* _Required work_: Leave the pictures aside and copy all the data exactly.

* _Data extract_:
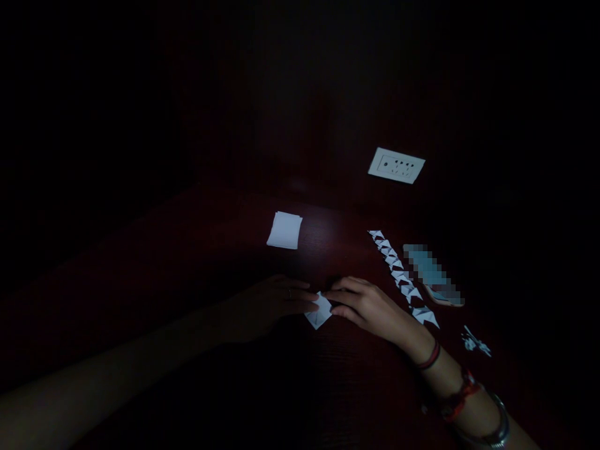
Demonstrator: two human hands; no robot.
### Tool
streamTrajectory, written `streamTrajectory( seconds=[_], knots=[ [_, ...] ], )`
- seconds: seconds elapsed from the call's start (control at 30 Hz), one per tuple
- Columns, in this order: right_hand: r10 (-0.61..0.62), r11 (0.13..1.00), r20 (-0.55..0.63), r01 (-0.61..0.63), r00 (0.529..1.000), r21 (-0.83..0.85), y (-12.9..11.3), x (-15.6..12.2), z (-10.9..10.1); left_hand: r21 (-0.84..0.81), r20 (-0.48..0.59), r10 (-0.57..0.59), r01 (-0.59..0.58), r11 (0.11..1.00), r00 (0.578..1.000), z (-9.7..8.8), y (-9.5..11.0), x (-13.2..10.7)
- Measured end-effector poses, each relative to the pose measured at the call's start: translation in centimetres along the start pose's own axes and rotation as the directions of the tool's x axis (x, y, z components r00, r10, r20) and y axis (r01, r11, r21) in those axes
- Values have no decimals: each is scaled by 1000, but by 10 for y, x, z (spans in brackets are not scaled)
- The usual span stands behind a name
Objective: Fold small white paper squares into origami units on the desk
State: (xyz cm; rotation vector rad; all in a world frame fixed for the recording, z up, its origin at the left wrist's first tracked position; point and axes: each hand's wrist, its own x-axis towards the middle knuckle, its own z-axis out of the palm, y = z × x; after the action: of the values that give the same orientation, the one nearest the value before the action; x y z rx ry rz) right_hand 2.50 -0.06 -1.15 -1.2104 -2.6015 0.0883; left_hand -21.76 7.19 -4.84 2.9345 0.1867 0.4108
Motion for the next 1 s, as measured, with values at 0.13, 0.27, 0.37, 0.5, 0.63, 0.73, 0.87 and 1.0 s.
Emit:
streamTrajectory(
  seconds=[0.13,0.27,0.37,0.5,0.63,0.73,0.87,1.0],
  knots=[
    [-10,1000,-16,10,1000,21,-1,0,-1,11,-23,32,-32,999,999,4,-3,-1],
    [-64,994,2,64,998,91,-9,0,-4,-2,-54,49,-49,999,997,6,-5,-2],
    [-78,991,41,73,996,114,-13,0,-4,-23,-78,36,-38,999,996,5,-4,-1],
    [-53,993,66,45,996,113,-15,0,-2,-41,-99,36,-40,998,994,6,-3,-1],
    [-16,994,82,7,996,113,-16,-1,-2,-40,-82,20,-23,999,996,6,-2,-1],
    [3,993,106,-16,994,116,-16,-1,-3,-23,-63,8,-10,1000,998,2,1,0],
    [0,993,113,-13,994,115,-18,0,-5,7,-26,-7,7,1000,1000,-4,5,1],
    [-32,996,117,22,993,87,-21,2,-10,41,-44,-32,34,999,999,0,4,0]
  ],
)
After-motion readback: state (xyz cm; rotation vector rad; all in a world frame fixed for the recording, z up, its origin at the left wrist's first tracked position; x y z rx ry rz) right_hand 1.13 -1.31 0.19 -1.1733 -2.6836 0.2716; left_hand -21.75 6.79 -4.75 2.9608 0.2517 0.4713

* _Task result_:
Demonstrator: two human hands; no robot.
### Tool
streamTrajectory, written `streamTrajectory( seconds=[_], knots=[ [_, ...] ], )`
- seconds: seconds elapsed from the call's start (control at 30 Hz), one per tuple
- Columns, in this order: right_hand: r10 (-0.61..0.62), r11 (0.13..1.00), r20 (-0.55..0.63), r01 (-0.61..0.63), r00 (0.529..1.000), r21 (-0.83..0.85), y (-12.9..11.3), x (-15.6..12.2), z (-10.9..10.1); left_hand: r21 (-0.84..0.81), r20 (-0.48..0.59), r10 (-0.57..0.59), r01 (-0.59..0.58), r11 (0.11..1.00), r00 (0.578..1.000), z (-9.7..8.8), y (-9.5..11.0), x (-13.2..10.7)
- Measured end-effector poses, each relative to the pose measured at the call's start: translation in centimetres along the start pose's own axes and rotation as the directions of the tool's x axis (x, y, z components r00, r10, r20) and y axis (r01, r11, r21) in those axes
- Values have no decimals: each is scaled by 1000, but by 10 for y, x, z (spans in brackets are not scaled)
- The usual span stands behind a name
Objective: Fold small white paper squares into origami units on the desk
State: (xyz cm; rotation vector rad; all in a world frame fixed for the recording, z up, its origin at the left wrist's first tracked position; point and axes: each hand's wrist, its own x-axis towards the middle knuckle, its own z-axis out of the palm, y = z × x; after the action: of the values that give the same orientation, the one nearest the value before the action; x y z rx ry rz) right_hand 2.50 -0.06 -1.15 -1.2104 -2.6015 0.0883; left_hand -21.76 7.19 -4.84 2.9345 0.1867 0.4108
Motion for the next 1 s, as measured, with values at 0.13, 0.27, 0.37, 0.5, 0.63, 0.73, 0.87 and 1.0 s.
Emit:
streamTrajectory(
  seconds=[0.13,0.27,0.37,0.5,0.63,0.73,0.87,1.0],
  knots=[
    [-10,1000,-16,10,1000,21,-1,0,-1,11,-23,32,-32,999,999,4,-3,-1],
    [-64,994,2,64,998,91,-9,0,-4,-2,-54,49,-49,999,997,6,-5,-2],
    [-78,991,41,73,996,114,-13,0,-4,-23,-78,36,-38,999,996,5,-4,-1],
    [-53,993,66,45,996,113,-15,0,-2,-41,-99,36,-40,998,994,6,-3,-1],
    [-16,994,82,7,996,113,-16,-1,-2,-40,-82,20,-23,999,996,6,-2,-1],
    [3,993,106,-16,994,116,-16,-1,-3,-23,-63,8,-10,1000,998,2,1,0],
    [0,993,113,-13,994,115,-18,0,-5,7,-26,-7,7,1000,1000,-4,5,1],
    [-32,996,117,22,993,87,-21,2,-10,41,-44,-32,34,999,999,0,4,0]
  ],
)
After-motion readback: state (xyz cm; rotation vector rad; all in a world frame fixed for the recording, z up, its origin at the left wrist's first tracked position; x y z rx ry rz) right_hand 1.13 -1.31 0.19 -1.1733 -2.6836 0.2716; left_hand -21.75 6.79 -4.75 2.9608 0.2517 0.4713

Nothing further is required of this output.